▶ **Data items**
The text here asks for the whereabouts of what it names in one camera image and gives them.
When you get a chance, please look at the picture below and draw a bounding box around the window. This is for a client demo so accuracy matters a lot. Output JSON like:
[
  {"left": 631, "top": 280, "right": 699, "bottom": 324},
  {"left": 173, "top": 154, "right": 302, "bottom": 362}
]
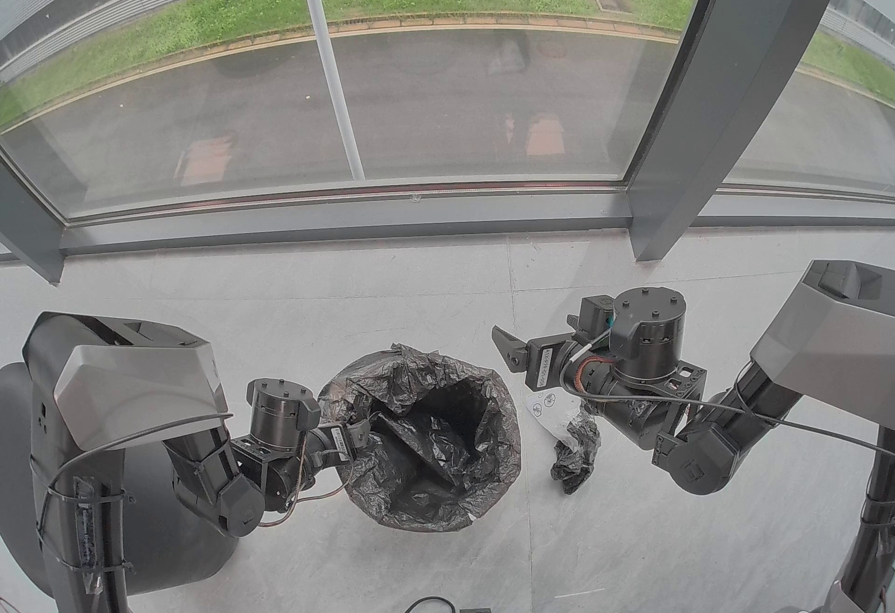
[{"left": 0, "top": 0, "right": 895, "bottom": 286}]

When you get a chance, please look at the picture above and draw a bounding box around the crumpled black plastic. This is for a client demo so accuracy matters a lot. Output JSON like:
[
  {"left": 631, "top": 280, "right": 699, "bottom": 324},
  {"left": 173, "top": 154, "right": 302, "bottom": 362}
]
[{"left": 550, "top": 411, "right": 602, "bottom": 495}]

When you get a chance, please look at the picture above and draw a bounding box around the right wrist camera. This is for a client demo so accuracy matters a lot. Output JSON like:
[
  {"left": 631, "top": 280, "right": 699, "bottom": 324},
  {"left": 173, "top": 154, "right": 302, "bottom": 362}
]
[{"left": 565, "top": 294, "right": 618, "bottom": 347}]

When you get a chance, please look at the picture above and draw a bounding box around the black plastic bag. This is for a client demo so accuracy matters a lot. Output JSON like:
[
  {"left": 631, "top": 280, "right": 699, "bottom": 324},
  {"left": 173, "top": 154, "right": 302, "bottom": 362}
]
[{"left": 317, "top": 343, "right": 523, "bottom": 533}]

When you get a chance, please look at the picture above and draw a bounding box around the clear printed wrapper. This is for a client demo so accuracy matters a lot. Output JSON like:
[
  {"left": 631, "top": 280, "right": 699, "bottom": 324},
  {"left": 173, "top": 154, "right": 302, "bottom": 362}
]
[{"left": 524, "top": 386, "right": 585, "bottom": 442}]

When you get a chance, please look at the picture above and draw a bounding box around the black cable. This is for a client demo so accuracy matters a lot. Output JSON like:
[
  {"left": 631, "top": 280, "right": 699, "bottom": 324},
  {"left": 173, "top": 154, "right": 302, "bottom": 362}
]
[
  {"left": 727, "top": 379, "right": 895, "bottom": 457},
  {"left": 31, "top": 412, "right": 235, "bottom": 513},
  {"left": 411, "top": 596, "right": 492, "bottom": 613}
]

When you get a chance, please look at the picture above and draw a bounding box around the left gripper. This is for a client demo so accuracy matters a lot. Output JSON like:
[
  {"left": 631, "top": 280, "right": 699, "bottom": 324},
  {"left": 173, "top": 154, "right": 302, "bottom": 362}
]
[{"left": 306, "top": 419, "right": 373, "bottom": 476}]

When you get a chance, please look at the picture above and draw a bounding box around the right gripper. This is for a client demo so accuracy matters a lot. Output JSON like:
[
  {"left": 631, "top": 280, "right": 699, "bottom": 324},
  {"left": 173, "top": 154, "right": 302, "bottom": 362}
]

▶ **Exercise prompt**
Report each line in the preceding entries that holds the string "matters".

▶ **Your solution**
When you get a chance, please look at the picture below and draw a bounding box around the window. This is for a client demo so accuracy matters a lot. Output JSON like:
When you get a chance, please look at the picture above and draw a bounding box around the crumpled black plastic. This is for a client demo so accuracy matters a lot. Output JSON like:
When you get a chance, please look at the picture above and draw a bounding box around the right wrist camera. This is for a client demo so accuracy matters a lot. Output JSON like:
When you get a chance, please look at the picture above and draw a bounding box around the black plastic bag. This is for a client demo so accuracy matters a lot. Output JSON like:
When you get a chance, please look at the picture above and draw a bounding box around the clear printed wrapper. This is for a client demo so accuracy matters a lot. Output JSON like:
When you get a chance, please look at the picture above and draw a bounding box around the black cable. This is for a client demo so accuracy matters a lot. Output JSON like:
When you get a chance, please look at the picture above and draw a bounding box around the left gripper. This is for a client demo so accuracy matters a lot. Output JSON like:
When you get a chance, please look at the picture above and draw a bounding box around the right gripper. This is for a client demo so accuracy matters a lot. Output JSON like:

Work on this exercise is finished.